§ **Requirement**: Print exactly what the entries say, line by line, from the first line down to the one with "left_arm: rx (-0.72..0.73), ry", inclusive.

(Dataset items)

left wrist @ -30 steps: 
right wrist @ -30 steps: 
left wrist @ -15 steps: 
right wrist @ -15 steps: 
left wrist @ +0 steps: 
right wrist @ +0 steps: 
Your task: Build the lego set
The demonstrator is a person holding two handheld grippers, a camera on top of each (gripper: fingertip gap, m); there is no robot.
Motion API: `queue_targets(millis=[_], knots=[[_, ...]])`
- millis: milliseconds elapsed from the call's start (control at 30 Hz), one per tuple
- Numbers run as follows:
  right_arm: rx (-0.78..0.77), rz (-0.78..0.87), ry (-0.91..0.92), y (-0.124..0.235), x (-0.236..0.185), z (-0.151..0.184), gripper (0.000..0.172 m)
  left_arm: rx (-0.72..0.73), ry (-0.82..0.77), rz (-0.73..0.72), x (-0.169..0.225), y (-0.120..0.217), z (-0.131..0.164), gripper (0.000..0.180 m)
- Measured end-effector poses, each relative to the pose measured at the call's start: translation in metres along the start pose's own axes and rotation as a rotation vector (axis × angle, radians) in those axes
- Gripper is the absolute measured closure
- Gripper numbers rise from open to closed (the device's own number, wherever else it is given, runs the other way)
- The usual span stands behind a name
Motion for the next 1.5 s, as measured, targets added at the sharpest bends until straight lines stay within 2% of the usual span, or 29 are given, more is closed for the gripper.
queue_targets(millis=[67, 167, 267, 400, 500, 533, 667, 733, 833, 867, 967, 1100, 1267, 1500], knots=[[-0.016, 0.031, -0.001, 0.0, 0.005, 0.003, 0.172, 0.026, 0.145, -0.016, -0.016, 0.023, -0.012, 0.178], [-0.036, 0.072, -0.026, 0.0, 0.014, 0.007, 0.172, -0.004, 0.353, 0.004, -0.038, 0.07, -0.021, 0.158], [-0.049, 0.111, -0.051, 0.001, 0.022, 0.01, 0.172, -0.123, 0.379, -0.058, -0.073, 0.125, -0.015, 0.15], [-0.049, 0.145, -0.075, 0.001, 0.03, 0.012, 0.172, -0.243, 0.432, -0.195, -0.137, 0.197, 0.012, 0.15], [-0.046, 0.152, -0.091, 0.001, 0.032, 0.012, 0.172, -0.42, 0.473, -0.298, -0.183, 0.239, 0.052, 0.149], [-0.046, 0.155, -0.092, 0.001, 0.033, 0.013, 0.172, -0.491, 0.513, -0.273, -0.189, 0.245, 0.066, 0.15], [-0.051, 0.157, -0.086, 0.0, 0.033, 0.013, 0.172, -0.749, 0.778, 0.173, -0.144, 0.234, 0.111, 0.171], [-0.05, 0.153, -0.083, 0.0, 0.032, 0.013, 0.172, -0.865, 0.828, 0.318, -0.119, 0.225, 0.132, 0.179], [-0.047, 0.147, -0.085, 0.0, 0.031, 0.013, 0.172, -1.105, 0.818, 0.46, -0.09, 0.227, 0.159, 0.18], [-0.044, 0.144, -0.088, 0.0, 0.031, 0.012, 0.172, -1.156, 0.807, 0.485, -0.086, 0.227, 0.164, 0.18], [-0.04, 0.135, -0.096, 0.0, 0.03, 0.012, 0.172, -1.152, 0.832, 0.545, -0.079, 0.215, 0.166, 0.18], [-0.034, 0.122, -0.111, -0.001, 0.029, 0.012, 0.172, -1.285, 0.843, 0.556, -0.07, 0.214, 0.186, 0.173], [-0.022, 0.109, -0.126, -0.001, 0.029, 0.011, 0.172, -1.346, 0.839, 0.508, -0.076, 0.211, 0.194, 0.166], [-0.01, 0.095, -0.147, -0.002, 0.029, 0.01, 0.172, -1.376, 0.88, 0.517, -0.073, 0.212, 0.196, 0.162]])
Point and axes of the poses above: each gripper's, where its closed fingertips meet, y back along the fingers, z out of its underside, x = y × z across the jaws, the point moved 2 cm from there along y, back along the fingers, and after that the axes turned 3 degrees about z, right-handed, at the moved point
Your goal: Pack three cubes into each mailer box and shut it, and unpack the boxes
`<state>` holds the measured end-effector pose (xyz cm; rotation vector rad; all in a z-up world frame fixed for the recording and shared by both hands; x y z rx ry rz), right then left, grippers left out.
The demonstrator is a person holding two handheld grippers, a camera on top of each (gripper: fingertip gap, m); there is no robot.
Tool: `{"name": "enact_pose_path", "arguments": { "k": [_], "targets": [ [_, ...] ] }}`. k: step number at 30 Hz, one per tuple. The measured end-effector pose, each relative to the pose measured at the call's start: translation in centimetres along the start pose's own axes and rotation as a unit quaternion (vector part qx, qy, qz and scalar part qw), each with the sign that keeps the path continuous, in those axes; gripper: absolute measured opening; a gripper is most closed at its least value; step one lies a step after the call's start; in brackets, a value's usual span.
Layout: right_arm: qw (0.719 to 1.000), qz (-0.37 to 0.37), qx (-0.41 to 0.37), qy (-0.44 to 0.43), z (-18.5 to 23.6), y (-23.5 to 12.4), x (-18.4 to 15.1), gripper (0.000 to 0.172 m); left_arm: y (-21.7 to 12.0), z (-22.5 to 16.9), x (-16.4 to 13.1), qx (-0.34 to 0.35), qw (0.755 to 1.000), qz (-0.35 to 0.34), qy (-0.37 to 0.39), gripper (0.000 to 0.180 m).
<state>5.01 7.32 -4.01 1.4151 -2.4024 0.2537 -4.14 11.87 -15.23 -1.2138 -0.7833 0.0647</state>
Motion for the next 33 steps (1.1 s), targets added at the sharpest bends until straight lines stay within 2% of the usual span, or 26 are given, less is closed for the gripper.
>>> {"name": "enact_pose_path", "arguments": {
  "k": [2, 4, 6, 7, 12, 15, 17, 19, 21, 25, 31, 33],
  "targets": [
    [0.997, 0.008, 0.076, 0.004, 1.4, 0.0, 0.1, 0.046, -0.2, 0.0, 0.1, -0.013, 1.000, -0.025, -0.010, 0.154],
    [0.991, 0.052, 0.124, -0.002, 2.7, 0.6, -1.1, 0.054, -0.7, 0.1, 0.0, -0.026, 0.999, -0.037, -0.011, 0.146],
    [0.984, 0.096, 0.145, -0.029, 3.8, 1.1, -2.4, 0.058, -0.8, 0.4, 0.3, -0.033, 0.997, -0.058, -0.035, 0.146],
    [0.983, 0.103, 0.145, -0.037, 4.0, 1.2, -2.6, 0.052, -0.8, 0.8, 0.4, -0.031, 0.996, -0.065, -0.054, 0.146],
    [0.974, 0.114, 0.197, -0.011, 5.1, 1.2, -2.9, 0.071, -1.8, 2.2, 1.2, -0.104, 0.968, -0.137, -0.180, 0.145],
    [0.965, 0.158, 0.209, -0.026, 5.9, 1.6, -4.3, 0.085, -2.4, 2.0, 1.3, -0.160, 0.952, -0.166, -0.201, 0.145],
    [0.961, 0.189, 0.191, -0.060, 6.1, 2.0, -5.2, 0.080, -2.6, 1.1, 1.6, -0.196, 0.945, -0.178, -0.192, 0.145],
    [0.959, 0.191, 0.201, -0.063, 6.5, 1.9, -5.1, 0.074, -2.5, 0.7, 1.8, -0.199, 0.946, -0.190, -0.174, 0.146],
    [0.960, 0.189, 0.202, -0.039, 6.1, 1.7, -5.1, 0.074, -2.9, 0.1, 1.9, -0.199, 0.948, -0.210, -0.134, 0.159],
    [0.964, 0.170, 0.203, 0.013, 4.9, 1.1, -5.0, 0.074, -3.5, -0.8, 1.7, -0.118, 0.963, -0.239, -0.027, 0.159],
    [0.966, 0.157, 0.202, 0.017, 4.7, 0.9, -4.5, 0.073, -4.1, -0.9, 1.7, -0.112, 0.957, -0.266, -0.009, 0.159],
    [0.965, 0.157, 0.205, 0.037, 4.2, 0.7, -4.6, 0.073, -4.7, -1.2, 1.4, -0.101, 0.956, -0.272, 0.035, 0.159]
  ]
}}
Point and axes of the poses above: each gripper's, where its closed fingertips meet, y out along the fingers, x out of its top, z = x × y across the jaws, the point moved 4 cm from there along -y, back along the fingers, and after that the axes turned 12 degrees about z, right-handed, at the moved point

§ **Answer to the problem**:
left wrist @ -30 steps: 
right wrist @ -30 steps: 
left wrist @ -15 steps: 
right wrist @ -15 steps: 
left wrist @ +0 steps: 
right wrist @ +0 steps: 
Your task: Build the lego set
The demonstrator is a person holding two handheld grippers, a camera on top of each (gripper: fingertip gap, m); there is no robot.
Motion API: `queue_targets(millis=[_], knots=[[_, ...]])`
- millis: milliseconds elapsed from the call's start (control at 30 Hz), one per tuple
- Numbers run as follows:
  right_arm: rx (-0.78..0.77), rz (-0.78..0.87), ry (-0.91..0.92), y (-0.124..0.235), x (-0.236..0.185), z (-0.151..0.184), gripper (0.000..0.172 m)
  left_arm: rx (-0.72..0.73), ry (-0.82..0.77), rz (-0.73..0.72), x (-0.169..0.225), y (-0.120..0.217), z (-0.131..0.164), gripper (0.000..0.180 m)

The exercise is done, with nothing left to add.